Aim of the exercise: Give the data again exactly, from its opening line through the line in which "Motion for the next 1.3" appears.

Records shown:

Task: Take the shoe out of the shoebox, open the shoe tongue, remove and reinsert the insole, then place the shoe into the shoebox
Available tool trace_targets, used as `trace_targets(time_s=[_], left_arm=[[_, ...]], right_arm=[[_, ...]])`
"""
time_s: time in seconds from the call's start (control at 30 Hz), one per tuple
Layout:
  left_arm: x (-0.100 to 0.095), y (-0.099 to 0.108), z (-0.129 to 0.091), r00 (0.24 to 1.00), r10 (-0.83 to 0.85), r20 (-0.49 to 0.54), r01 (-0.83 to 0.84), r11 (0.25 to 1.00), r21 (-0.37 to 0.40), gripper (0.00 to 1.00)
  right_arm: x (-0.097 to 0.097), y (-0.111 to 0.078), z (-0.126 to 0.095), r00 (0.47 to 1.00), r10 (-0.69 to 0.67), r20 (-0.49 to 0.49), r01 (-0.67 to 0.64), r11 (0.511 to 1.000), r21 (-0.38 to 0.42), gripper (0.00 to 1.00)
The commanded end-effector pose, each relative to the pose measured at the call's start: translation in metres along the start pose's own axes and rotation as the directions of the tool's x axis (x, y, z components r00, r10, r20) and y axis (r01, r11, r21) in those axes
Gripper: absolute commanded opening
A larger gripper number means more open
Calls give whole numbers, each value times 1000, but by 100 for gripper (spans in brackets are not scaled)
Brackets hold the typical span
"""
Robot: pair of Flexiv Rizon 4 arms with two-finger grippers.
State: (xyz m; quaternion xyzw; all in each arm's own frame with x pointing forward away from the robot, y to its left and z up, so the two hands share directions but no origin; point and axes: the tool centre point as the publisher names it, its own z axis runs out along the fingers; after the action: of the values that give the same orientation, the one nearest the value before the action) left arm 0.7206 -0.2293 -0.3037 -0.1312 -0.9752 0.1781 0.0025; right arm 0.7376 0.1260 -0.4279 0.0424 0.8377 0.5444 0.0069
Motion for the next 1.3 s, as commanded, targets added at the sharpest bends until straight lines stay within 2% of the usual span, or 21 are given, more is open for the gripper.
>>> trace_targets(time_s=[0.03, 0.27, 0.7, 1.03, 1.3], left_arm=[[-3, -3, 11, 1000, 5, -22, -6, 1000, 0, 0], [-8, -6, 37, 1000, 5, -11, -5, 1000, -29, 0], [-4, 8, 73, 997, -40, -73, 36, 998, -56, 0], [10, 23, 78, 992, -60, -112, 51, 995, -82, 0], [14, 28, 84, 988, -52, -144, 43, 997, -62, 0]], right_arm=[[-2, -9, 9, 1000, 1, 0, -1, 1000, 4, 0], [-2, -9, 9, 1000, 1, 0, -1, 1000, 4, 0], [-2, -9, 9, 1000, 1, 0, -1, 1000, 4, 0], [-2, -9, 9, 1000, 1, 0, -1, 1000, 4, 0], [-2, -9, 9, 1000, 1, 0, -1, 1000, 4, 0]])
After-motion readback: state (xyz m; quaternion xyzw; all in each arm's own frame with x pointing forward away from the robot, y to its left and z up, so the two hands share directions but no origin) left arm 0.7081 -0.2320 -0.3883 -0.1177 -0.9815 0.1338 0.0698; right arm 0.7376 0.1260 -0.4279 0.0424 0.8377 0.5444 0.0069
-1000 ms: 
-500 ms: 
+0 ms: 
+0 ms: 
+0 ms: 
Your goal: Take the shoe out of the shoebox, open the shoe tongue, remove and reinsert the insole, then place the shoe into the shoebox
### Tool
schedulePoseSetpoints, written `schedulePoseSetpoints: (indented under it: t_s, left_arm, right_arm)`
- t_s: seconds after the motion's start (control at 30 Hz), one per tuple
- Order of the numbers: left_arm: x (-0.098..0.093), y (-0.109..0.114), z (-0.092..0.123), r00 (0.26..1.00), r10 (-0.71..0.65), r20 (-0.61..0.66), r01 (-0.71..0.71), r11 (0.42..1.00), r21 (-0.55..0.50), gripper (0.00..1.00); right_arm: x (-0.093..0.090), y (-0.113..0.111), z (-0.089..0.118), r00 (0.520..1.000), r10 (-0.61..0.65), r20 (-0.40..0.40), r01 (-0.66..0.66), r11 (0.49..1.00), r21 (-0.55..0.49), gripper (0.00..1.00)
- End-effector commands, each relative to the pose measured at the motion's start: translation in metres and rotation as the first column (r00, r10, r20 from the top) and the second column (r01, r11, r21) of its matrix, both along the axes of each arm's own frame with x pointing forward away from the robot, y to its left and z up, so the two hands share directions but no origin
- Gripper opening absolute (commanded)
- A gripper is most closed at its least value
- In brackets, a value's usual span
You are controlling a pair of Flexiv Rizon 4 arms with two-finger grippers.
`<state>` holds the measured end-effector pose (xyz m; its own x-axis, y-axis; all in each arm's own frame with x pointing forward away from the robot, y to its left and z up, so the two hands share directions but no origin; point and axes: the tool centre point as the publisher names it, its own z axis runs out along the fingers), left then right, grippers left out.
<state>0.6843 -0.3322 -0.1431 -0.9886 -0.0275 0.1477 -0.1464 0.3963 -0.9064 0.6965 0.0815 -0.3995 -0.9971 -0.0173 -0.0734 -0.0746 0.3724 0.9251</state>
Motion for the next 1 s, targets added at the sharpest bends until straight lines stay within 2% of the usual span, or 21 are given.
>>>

Expected output:
Task: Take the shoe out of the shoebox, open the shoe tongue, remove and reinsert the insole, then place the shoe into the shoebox
Available tool trace_targets, used as `trace_targets(time_s=[_], left_arm=[[_, ...]], right_arm=[[_, ...]])`
"""
time_s: time in seconds from the call's start (control at 30 Hz), one per tuple
Layout:
  left_arm: x (-0.100 to 0.095), y (-0.099 to 0.108), z (-0.129 to 0.091), r00 (0.24 to 1.00), r10 (-0.83 to 0.85), r20 (-0.49 to 0.54), r01 (-0.83 to 0.84), r11 (0.25 to 1.00), r21 (-0.37 to 0.40), gripper (0.00 to 1.00)
  right_arm: x (-0.097 to 0.097), y (-0.111 to 0.078), z (-0.126 to 0.095), r00 (0.47 to 1.00), r10 (-0.69 to 0.67), r20 (-0.49 to 0.49), r01 (-0.67 to 0.64), r11 (0.511 to 1.000), r21 (-0.38 to 0.42), gripper (0.00 to 1.00)
The commanded end-effector pose, each relative to the pose measured at the call's start: translation in metres along the start pose's own axes and rotation as the directions of the tool's x axis (x, y, z components r00, r10, r20) and y axis (r01, r11, r21) in those axes
Gripper: absolute commanded opening
A larger gripper number means more open
Calls give whole numbers, each value times 1000, but by 100 for gripper (spans in brackets are not scaled)
Brackets hold the typical span
"""
Robot: pair of Flexiv Rizon 4 arms with two-finger grippers.
State: (xyz m; quaternion xyzw; all in each arm's own frame with x pointing forward away from the robot, y to its left and z up, so the two hands share directions but no origin; point and axes: the tool centre point as the publisher names it, its own z axis runs out along the fingers; after the action: of the values that give the same orientation, the one nearest the value before the action) left arm 0.7206 -0.2293 -0.3037 -0.1312 -0.9752 0.1781 0.0025; right arm 0.7376 0.1260 -0.4279 0.0424 0.8377 0.5444 0.0069
Motion for the next 1.3 s, as commanded, targets added at the sharpest bends until straight lines stay within 2% of the usual span, or 21 are given, more is open for the gripper.

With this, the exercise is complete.